We aimed to study radiomics approach based on biparametric magnetic resonance imaging (MRI) for determining significant residual cancer after androgen deprivation therapy (ADT). Ninety-two post-ADT prostate cancer patients underwent MRI before prostatectomy (62 with significant residual disease and 30 with complete response or minimum residual disease [CR/MRD]). Totally, 100 significant residual, 52 CR/MRD lesions, and 70 benign tissues were selected according to pathology. First, 381 radiomics features were extracted from T2-weighted imaging, diffusion-weighted imaging, and apparent diffusion coefficient (ADC) maps. Optimal features were selected using a support vector machine with a recursive feature elimination algorithm (SVM-RFE).

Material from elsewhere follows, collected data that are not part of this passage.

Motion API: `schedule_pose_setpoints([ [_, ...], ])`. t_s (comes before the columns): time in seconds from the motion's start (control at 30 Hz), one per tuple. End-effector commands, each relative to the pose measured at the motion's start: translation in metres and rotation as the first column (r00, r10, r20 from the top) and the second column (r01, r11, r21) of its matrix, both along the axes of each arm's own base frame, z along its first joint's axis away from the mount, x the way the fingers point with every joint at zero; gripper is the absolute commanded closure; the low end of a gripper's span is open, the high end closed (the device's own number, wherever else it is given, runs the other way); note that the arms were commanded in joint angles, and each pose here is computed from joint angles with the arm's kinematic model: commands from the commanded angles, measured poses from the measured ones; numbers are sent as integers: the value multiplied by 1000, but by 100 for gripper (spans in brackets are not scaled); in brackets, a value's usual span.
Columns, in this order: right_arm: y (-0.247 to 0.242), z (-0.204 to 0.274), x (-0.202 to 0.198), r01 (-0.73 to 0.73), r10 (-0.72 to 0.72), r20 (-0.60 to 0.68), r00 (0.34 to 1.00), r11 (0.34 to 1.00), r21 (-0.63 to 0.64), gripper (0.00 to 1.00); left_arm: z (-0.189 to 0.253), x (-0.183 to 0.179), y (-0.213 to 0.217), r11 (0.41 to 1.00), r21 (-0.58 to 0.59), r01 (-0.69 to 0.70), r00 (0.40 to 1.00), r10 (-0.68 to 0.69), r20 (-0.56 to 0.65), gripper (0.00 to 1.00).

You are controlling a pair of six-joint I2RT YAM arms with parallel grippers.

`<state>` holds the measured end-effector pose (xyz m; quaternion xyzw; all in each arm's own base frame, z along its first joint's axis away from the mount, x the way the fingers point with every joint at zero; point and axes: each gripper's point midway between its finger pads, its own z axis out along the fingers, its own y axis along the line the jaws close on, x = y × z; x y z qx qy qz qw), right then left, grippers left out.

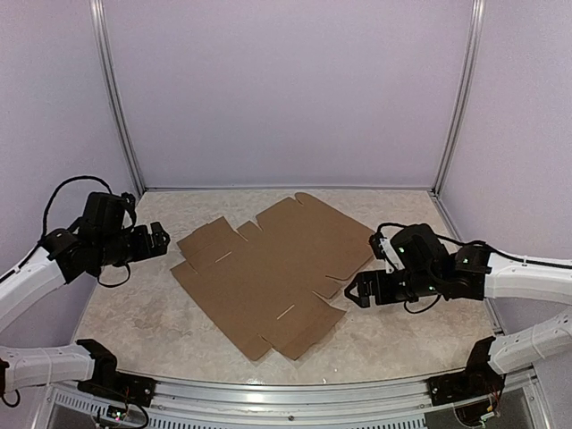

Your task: Fold the paper box

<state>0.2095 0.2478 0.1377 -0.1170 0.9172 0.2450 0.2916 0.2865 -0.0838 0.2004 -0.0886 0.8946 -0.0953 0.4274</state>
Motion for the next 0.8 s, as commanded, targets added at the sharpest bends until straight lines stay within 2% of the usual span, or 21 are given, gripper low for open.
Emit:
schedule_pose_setpoints([
  [0.0, 13, -20, -4, 54, -47, -104, 993, 997, 62, 3, -31, -7, 3, 997, -69, -47, 996, 41, -80, 1],
  [0.13, 9, -29, 3, 107, -102, -110, 989, 994, 37, 3, -62, -19, 0, 982, -155, -110, 984, 85, -159, 1],
  [0.37, 4, -32, 19, 193, -191, -73, 979, 981, 19, 5, -103, -41, -34, 899, -426, -101, 970, -7, -245, 1],
  [0.5, -4, -35, 33, 240, -239, -55, 969, 971, 9, 7, -113, -51, -43, 854, -508, -115, 961, -33, -273, 1],
  [0.77, -6, -34, 57, 276, -273, -52, 961, 957, 85, 9, -124, -61, -67, 756, -643, -122, 955, -88, -285, 1],
])
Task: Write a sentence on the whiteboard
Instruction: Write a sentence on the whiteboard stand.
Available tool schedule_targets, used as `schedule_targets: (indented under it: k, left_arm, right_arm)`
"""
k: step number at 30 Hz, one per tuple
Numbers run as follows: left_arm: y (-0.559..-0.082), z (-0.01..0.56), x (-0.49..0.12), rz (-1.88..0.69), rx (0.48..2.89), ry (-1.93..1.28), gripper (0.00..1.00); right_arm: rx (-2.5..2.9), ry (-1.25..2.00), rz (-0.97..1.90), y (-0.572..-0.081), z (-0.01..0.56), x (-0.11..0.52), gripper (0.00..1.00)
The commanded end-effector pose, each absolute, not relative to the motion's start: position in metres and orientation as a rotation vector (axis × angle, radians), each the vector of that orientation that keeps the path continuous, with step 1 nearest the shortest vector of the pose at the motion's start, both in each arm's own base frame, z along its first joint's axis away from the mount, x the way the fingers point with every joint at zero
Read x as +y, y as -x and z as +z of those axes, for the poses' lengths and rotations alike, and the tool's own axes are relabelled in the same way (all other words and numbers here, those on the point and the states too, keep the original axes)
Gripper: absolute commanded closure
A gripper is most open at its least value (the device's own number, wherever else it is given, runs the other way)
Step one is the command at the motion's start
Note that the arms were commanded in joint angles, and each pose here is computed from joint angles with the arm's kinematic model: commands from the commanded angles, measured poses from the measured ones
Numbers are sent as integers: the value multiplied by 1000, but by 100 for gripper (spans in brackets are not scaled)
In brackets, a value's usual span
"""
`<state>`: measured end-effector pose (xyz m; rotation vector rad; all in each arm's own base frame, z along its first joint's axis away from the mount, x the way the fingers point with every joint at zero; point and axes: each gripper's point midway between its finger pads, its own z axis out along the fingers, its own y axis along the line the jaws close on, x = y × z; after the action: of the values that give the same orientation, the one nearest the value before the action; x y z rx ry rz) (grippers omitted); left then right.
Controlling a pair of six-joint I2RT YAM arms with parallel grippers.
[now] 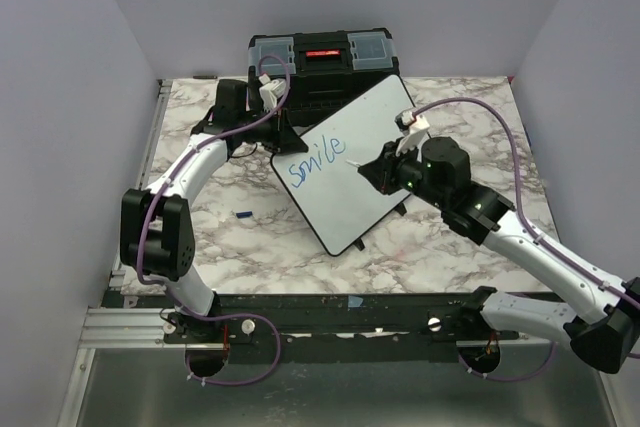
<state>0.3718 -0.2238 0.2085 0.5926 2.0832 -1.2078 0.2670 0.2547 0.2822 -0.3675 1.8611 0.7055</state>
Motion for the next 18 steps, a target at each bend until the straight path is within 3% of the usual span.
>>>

Then, ADC values of significant residual, CR/MRD lesions, and benign tissues were compared by one-way analysis of variance. Logistic regression was used to construct models with SVM features to differentiate between each pair of tissues. Third, the efficiencies of ADC value and radiomics models for differentiating the three tissues were assessed by area under receiver operating characteristic curve (AUC). The ADC value (mean ± standard deviation [s.d.]) of significant residual lesions ([1.10 ± 0.02] × 10^-3 mm² s^-1) was significantly lower than that of CR/MRD ([1.17 ± 0.02] × 10^-3 mm² s^-1), which was significantly lower than that of benign tissues ([1.30 ± 0.02] × 10^-3 mm² s^-1; both P < 0.05). The SVM feature models were comparable to ADC value in distinguishing CR/MRD from benign tissue (AUC: 0.766 vs 0.792) and distinguishing residual from benign tissue (AUC: 0.825 vs 0.835) (both P > 0.05), but superior to ADC value in differentiating significant residual from CR/MRD (AUC: 0.748 vs 0.558; P = 0.041). Radiomics approach with biparametric MRI could promote the detection of significant residual prostate cancer after ADT.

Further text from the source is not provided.